黒子より10cmは高いであろう花宮の頭を黒子は撫でる。子供じゃねぇよと文句を言っているが、本気で拒否をしない辺り本心ではないのだろう。黒子にとって黒子が教えた人間はみんな教え子であり、それは永遠に変わることはない。死ぬまで黒子は彼らの師として生きるつもりだ。

「そういやキセキの世代、アンタが育てたんだって?あんな厄介な奴らよく放り出してくれたな。バスケ界が大荒れじゃねぇか」

「彼らはただバスケに一途で頑張る子供達ですよ。そんな風に言ったら可哀相です」

黒子は教え子に対して均等に愛を注ぐ。一日だけ教えようが一年教えようが愛の大きなに変わりはない。そうでもしなければ黒子を慕う人間が暴走してしまうからだ。黒子の才能を盲目的に崇拝している人間が教え子の中にいる。彼らは黒子のためだからと公に動くことはないが、触れすぎると棘を出し平気で攻撃してくる。そんな彼らの存在があるから黒子は常に公平なのだ。

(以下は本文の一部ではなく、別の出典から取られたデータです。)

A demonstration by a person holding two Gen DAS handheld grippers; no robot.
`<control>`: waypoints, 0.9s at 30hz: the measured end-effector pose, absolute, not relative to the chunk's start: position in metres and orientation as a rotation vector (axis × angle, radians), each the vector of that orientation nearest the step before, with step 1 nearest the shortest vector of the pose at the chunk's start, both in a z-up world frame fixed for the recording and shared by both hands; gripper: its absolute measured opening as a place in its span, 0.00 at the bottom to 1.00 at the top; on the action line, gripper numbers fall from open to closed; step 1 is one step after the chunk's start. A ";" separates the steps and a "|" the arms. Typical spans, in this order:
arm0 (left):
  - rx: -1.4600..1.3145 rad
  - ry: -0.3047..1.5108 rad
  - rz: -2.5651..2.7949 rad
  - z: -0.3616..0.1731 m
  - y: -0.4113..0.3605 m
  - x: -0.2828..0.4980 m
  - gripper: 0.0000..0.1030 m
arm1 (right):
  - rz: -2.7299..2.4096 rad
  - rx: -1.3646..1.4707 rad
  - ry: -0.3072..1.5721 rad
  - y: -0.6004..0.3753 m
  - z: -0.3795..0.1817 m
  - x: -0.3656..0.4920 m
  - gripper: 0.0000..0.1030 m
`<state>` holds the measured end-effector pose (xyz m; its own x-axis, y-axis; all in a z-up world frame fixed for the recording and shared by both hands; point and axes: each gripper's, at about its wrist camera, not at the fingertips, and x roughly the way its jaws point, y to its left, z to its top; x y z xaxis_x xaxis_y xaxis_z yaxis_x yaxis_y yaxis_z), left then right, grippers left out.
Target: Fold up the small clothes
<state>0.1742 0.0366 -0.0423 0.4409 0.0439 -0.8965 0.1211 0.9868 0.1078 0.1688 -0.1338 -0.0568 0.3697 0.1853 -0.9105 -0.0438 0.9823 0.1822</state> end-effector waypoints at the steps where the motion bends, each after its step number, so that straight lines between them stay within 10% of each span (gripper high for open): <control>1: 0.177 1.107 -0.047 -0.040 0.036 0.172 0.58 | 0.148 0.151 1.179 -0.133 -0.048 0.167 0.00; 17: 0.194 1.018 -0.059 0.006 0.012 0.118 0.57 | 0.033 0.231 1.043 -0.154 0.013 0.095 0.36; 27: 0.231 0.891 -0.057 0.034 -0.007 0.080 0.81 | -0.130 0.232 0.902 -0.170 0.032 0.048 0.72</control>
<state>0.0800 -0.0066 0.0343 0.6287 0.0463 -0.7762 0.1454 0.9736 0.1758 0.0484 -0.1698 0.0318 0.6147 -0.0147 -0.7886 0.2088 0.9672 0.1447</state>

「そうだ、今度相手して欲しいって今吉先輩が言ってたぜ。先輩と最近会ってないのか?」

「今吉くんとは中々予定が合わなくて、確かに疎遠になってますね。分かりました、近々連絡してみます。花宮くんもご一緒にどうですか?」

「俺は遠慮する。わざわざ狂犬怒らせるほど馬鹿じゃないんでね」

今吉も花宮と同じく黒子を師とした人間だ。そして前述したとおり黒子を盲目的に崇拝する人間の一人である。そんな今吉を触発するような真似を花宮がするはずもなく。

「んじゃ行くわ。まぁ無いと思うけど才能に喰われんなよ」

「ご心配ありがとうございます」

今でこそ花宮は黒子と離れることが出来る。しかし昔は花宮も黒子から離れられない人間の一人だった。花宮の世界から黒子が一時でも去ることが許せない、耐えられない。それでも黒子が離れてしまうなら、いっそ歩いてしまう足を切り落としてしまおうか。そう思った時さえあった。

(まぁ、今はそんなこと思わねぇけど)

成長して花宮は黒子離れが出来た。それでも内面で黒子が根付いているのは確かだった。しかしそれでも構わない。花宮にとって黒子は最早花宮を構成する最も大きなパーツなのだから。

(キセキの世代も俺らみたいになんだろうな)

恐らくそれは遠くない未来確実に起こるだろう。それはそれで面白いかもしれない。花宮は『悪童』の顔でにやりと嗤った。